Below are the graphs of $f(x) = x^2 + bx - 3$ and $g(x) = \frac{a}{x + p}$ - NSC Mathematics - Question 5 - 2019 - Paper 1

To find $a$ and $b$, consider the points the graphs intersect. The function $g(x)$ passes through the point $(1, 0)$, substituting into $g(x)$ provides:

$g(1) = \frac{a}{1 + p} = 0 \\ \Rightarrow a = 0 ext{ only if } p = -1.$

Next, for $f(x)$ with a turning point at $C$, we calculate the derivative of $f$ and set it to zero:

$f'(x) = 2x + b = 0 \\ \Rightarrow x = -\frac{b}{2} = 1, \Rightarrow b = 2.$

Thus, we derive that $b = 2$. Finally, ensure that $g$ intersects at some considered points to ascertain the respective values of $a$. As we derive our equations for values of intersection, we can find, as specified, $a = 3$.

The coordinates of turning point $C$, determined through first derivative tests set to zero: We substitute back the value of $b$ into the vertex formula from the quadratic context:

$C = \left(-\frac{b}{2}, f\left(-\frac{b}{2}\right)\right) = \left(-\frac{2}{2}, f(1)\right) = (1, 0)$.

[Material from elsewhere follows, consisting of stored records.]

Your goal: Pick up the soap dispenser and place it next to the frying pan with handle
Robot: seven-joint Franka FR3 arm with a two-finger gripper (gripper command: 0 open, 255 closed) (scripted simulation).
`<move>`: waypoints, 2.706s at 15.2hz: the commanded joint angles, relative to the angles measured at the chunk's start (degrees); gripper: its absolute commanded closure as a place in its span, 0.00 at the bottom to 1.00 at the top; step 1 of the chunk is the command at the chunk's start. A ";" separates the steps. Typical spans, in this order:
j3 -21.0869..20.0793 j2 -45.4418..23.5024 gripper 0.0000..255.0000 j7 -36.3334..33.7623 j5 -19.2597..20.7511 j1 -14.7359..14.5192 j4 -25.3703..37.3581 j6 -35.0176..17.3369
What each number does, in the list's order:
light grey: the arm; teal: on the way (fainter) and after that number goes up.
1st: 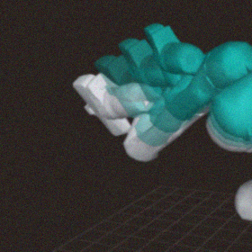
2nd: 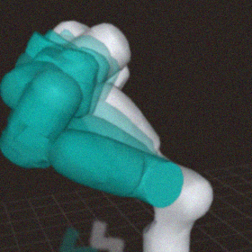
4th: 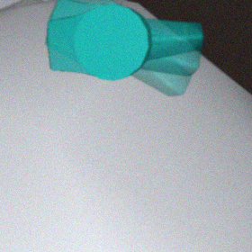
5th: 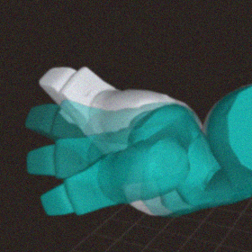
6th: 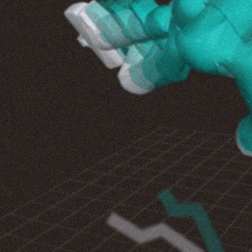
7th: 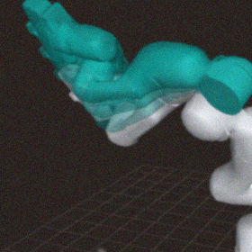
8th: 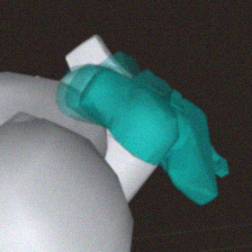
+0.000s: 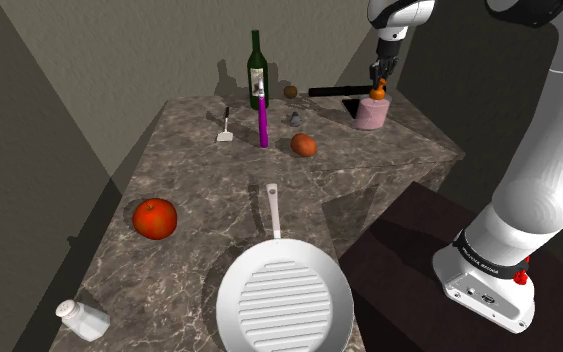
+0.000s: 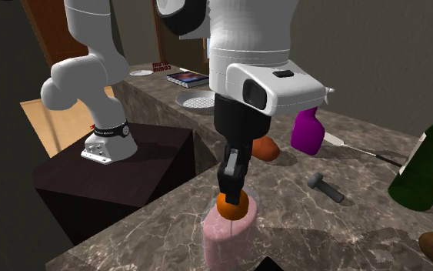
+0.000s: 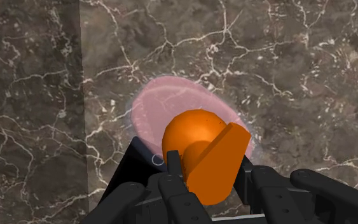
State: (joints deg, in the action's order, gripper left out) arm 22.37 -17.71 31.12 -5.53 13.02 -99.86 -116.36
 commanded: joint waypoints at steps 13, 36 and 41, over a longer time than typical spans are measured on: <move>0.39 2.10 1.00 -0.53 1.02 -0.11 5.70 7.68; 0.85 0.97 1.00 -0.30 0.71 1.21 25.08 25.96; 0.93 -0.68 1.00 -0.01 0.05 2.04 31.35 30.66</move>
State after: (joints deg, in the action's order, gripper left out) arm 23.27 -18.22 31.01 -5.40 14.90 -69.57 -86.60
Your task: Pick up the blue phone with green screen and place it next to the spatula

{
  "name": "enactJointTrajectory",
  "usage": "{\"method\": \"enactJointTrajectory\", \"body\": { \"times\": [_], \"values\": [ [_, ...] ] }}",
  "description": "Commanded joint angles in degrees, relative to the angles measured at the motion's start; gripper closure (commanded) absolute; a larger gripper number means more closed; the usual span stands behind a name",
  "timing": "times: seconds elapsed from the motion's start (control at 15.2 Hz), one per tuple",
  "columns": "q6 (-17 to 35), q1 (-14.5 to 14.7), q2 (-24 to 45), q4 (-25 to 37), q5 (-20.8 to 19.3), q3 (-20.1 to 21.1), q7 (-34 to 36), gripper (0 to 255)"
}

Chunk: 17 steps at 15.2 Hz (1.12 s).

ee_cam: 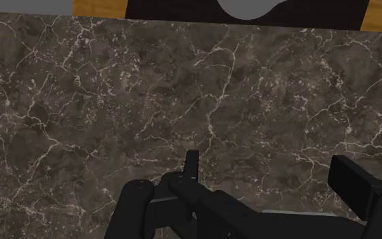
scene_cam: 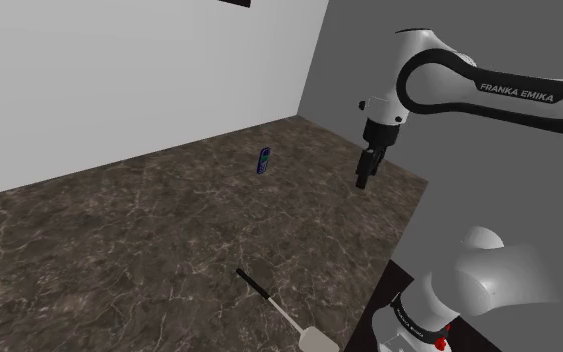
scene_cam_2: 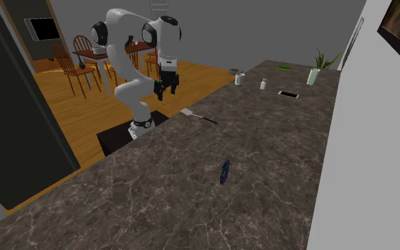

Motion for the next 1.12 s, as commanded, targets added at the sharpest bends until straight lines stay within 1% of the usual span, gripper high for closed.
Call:
{"method": "enactJointTrajectory", "body": {
  "times": [0.0, 0.26, 0.53, 0.79, 1.06],
  "values": [
    [0.0, 0.0, 0.0, 0.0, 0.0, 0.0, 0.0, 0],
    [8.3, -0.5, 6.8, 0.7, -0.7, -0.9, -1.4, 0],
    [15.8, -0.8, 14.2, 2.8, -1.1, -1.6, -2.8, 0],
    [22.5, -1.0, 21.9, 6.0, -1.3, -2.3, -4.1, 0],
    [28.1, -1.2, 29.8, 10.5, -1.2, -2.9, -5.5, 0]
  ]
}}
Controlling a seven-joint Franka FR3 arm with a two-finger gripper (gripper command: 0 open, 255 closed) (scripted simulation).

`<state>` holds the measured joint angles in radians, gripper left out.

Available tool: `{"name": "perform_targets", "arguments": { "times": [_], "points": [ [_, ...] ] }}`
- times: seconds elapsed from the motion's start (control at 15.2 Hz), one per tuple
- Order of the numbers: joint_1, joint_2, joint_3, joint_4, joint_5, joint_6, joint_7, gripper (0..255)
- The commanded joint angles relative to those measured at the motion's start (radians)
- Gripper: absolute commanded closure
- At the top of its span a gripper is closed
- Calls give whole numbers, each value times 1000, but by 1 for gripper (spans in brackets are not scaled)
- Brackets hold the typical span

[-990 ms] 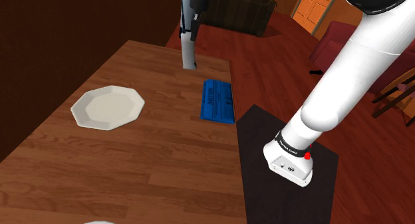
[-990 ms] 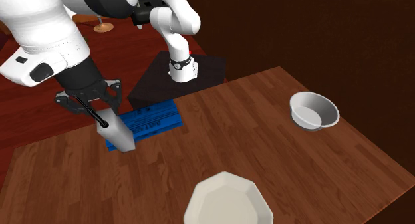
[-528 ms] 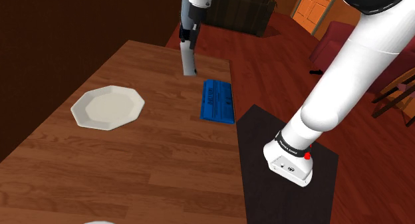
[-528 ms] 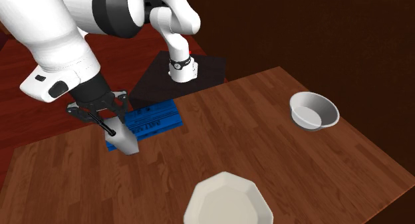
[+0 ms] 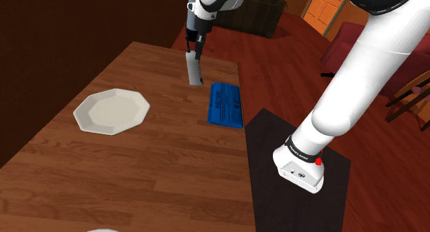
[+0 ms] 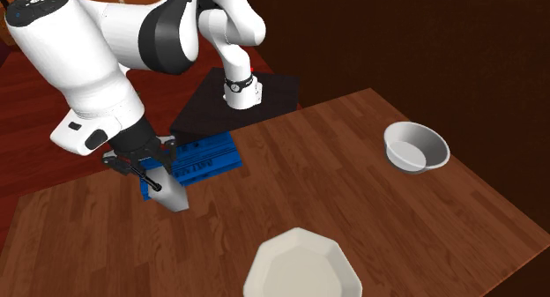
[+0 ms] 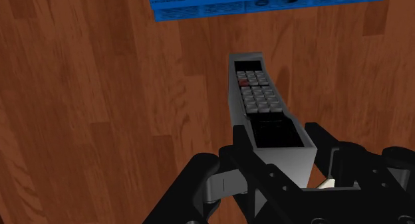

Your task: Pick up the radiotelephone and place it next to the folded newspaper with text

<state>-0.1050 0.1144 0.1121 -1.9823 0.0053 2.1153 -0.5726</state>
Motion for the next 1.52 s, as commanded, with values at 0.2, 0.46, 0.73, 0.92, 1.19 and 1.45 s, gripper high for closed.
{"name": "perform_targets", "arguments": {
  "times": [0.2,0.46,0.73,0.92,1.19,1.45],
  "points": [
    [0,26,-1,-37,-3,64,1,255],
    [1,52,-1,-61,-7,114,3,255],
    [2,67,-2,-73,-9,141,4,255],
    [2,67,-2,-73,-9,141,4,255],
    [2,67,-2,-73,-9,141,4,0],
    [2,67,-2,-73,-9,141,4,0]
  ]
}}
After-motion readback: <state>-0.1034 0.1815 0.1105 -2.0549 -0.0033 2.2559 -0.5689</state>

Thus, the coordinates of $C$ are $(1, 0)$.

Given that $f(x)$ is a quadratic function and opens upwards (the leading coefficient is positive), the minimum value occurring at the vertex ($C$). Thus, the range can be evaluated as:

$\text{Range}(f) = [0, \infty)$.

A line creating a $45^{ ext{o}}$ angle with the x-axis will have a slope of $1$ (i.e., $\tan(45^{ ext{o}}) = 1$). Hence the equation of this line can be expressed in slope-intercept form as:

\Rightarrow y - 0 = 1(x - 1)\, \Rightarrow y = x - 1$$. Thus, the line's equation is $y = x - 1$.